▸ Given data:
··········

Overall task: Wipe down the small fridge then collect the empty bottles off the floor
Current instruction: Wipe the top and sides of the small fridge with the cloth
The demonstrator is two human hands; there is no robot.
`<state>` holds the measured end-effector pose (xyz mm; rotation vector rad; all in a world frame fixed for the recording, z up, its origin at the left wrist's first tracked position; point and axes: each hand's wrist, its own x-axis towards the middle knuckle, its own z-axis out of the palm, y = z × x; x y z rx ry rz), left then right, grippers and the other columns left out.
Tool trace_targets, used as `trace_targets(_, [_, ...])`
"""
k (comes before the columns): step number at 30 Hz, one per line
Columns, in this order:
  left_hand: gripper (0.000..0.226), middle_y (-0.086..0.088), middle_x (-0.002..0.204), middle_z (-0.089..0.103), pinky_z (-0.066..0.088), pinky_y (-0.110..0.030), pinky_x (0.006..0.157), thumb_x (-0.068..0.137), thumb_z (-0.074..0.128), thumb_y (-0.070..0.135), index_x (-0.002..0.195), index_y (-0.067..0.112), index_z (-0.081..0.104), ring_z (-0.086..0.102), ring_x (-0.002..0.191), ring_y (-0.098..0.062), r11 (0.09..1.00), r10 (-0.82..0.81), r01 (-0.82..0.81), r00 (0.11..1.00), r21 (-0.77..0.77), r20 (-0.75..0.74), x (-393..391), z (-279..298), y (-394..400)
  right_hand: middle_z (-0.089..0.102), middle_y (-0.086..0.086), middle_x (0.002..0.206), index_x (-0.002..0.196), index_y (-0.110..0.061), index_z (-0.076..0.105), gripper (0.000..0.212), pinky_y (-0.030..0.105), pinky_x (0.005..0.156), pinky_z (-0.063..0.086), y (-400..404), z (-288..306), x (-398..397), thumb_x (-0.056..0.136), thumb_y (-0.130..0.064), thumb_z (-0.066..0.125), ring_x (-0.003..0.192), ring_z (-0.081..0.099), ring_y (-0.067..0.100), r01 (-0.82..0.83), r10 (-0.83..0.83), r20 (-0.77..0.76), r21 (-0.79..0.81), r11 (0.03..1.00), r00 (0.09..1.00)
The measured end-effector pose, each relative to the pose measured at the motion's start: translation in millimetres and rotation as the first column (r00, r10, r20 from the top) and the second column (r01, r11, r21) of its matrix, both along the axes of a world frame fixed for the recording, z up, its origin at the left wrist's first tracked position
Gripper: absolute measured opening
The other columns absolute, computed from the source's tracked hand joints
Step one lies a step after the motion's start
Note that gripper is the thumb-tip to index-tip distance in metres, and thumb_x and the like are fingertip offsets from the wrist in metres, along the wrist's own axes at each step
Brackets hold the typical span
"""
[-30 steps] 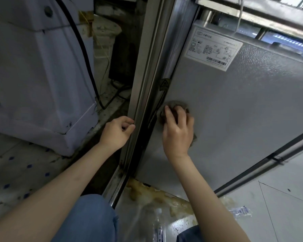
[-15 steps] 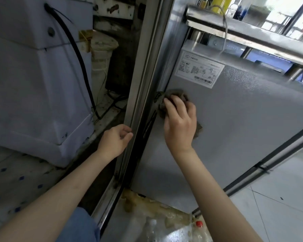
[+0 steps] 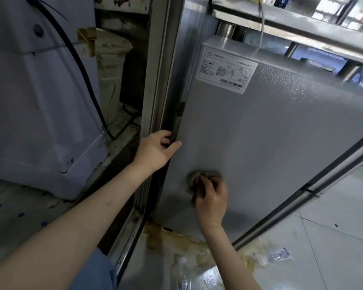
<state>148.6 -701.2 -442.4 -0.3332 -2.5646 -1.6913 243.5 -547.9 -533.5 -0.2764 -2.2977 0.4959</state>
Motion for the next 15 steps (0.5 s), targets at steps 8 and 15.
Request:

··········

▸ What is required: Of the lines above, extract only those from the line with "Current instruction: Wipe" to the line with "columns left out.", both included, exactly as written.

▸ Exercise output:
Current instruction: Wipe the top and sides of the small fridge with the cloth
The demonstrator is two human hands; there is no robot.
`<state>` holds the measured end-effector pose (xyz mm; rotation vector rad; all in a world frame fixed for the recording, z up, its origin at the left wrist's first tracked position; point and axes: each hand's wrist, its own x-axis towards the middle knuckle, its own z-axis out of the palm, y = z × x; x y z rx ry rz), left then right, grippers and the other columns left out.

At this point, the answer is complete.